Find the line containing "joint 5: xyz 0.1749" in the entries below. Restate it and each line after it, word for word, up to and including the line containing "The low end".

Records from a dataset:
┄┄┄┄┄┄┄┄┄┄

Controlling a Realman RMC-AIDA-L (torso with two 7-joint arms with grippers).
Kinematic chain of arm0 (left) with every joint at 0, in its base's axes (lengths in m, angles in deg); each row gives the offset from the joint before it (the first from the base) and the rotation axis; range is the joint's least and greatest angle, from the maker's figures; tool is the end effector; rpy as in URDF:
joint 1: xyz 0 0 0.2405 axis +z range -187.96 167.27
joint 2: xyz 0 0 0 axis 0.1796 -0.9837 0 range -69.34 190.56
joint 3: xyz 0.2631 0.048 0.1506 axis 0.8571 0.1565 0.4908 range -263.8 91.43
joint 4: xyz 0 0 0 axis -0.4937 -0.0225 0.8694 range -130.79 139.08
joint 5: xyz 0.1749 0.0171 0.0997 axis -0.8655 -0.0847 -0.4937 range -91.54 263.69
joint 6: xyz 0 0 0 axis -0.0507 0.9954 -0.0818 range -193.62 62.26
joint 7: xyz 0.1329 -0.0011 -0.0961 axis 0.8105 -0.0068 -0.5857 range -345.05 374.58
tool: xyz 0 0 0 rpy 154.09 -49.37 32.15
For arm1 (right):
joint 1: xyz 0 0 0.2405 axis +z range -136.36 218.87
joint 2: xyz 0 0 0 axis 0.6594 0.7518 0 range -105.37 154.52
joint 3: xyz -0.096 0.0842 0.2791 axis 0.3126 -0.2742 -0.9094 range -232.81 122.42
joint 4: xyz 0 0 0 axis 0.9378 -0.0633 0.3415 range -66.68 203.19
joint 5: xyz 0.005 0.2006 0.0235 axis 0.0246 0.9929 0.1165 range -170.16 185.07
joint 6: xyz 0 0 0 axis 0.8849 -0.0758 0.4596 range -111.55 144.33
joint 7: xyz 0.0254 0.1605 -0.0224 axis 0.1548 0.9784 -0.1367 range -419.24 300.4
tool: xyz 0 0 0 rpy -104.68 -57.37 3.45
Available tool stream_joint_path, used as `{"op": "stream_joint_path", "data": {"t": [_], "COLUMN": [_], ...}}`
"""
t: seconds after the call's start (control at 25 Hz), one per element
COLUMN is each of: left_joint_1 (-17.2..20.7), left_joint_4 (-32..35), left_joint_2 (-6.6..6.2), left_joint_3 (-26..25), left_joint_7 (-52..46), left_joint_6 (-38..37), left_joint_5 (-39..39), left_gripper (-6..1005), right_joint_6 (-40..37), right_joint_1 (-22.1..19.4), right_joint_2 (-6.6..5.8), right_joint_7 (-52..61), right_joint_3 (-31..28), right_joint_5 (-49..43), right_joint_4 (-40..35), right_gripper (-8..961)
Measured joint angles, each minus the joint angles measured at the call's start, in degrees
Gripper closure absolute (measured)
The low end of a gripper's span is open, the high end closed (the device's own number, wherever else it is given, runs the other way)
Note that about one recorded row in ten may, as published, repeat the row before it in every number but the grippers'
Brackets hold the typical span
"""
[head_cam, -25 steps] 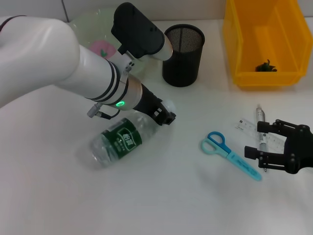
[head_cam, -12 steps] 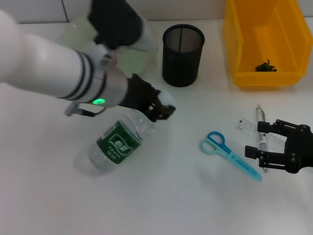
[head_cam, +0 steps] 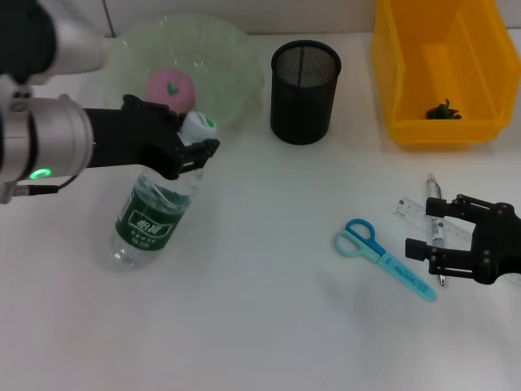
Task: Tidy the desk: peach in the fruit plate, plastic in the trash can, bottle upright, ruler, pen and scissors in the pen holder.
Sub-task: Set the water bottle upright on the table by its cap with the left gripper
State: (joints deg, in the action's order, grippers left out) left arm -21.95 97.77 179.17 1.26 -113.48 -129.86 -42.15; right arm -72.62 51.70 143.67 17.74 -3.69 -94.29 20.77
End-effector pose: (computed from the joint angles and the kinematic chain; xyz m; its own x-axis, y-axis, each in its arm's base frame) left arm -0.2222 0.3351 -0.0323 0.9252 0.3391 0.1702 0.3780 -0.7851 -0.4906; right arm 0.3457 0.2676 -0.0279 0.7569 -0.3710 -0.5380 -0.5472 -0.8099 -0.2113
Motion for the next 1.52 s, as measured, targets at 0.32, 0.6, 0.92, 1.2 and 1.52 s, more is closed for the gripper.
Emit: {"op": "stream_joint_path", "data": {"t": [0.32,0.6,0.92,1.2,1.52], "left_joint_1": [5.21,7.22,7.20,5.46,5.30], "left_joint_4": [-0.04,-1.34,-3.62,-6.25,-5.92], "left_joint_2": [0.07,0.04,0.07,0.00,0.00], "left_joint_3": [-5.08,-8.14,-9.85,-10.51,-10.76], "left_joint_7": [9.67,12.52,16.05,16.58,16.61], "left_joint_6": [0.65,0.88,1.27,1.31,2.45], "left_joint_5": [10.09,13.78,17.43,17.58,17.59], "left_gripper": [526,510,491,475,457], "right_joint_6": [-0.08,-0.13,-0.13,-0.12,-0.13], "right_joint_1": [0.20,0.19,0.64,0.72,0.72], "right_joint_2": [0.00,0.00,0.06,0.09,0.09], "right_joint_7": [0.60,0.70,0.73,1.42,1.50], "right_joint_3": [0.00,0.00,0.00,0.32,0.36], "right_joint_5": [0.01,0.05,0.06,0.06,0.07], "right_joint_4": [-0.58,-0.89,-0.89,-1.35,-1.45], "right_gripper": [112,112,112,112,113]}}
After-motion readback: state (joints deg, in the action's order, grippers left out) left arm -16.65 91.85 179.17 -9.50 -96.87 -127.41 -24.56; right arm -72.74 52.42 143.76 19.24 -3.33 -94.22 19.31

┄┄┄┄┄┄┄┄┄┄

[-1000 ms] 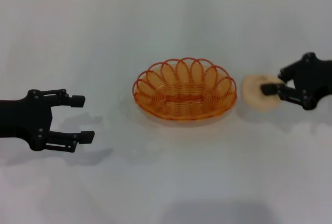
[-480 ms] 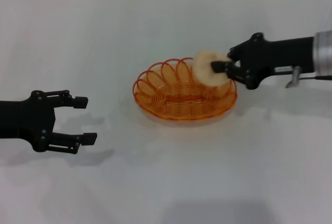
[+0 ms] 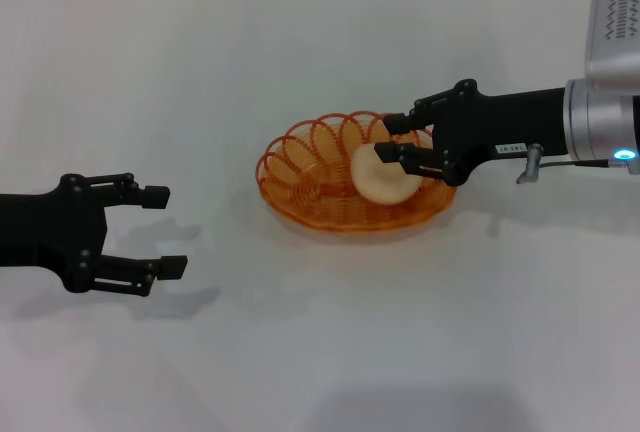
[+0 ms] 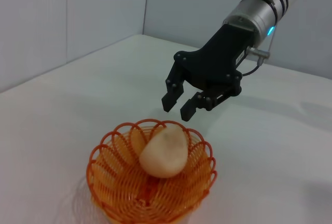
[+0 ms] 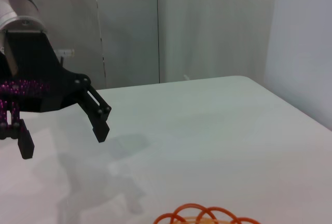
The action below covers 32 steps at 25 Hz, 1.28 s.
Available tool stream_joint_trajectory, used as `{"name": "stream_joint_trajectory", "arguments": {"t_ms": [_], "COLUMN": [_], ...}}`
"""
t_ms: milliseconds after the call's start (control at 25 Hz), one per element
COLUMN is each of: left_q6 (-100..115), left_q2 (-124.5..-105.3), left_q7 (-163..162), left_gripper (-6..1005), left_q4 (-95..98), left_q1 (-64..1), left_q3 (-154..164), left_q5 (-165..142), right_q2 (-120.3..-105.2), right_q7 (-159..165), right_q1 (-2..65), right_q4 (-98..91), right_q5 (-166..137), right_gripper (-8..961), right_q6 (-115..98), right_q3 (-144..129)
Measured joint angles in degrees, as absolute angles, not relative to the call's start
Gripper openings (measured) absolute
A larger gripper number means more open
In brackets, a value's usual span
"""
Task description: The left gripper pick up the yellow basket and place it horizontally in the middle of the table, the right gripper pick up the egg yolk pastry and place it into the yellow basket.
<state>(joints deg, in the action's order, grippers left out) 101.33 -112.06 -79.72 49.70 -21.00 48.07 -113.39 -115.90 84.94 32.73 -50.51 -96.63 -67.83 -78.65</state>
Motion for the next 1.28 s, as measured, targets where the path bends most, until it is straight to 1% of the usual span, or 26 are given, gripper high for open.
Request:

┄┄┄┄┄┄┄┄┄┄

### [Output for this exercise]
joint 5: xyz 0.1749 0.0171 0.0997 axis -0.8655 -0.0847 -0.4937 range -91.54 263.69
joint 6: xyz 0 0 0 axis -0.0507 0.9954 -0.0818 range -193.62 62.26
joint 7: xyz 0.1329 -0.0011 -0.0961 axis 0.8105 -0.0068 -0.5857 range -345.05 374.58
tool: xyz 0 0 0 rpy 154.09 -49.37 32.15
For arm1 (right):
joint 1: xyz 0 0 0.2405 axis +z range -136.36 218.87
joint 2: xyz 0 0 0 axis 0.6594 0.7518 0 range -105.37 154.52
joint 3: xyz -0.096 0.0842 0.2791 axis 0.3126 -0.2742 -0.9094 range -232.81 122.42
joint 4: xyz 0 0 0 axis 0.9378 -0.0633 0.3415 range -66.68 203.19
joint 5: xyz 0.005 0.2006 0.0235 axis 0.0246 0.9929 0.1165 range -170.16 185.07
joint 6: xyz 0 0 0 axis 0.8849 -0.0758 0.4596 range -111.55 144.33
joint 7: xyz 0.0254 0.1605 -0.0224 axis 0.1548 0.9784 -0.1367 range -419.24 300.4
tool: xyz 0 0 0 rpy -104.68 -57.37 3.45
Available tool stream_joint_path, used as `{"op": "stream_joint_path", "data": {"t": [_], "COLUMN": [_], ...}}`
"""
t: seconds after the call's start (control at 25 Hz), one per element
COLUMN is each of: left_joint_1 (-17.2..20.7), left_joint_4 (-32..35), left_joint_2 (-6.6..6.2), left_joint_3 (-26..25), left_joint_7 (-52..46), left_joint_6 (-38..37), left_joint_5 (-39..39), left_gripper (-6..1005), right_joint_6 (-40..37), right_joint_1 (-22.1..19.4), right_joint_2 (-6.6..5.8), right_joint_7 (-52..61), right_joint_3 (-31..28), right_joint_5 (-49..43), right_joint_4 (-40..35), right_gripper (-8..961)
Measured joint angles, each minus the joint angles measured at the call's start, in degrees
Gripper closure absolute (measured)
The low end of a gripper's span is open, the high end closed (the device's own number, wherever else it is given, runs the other way)

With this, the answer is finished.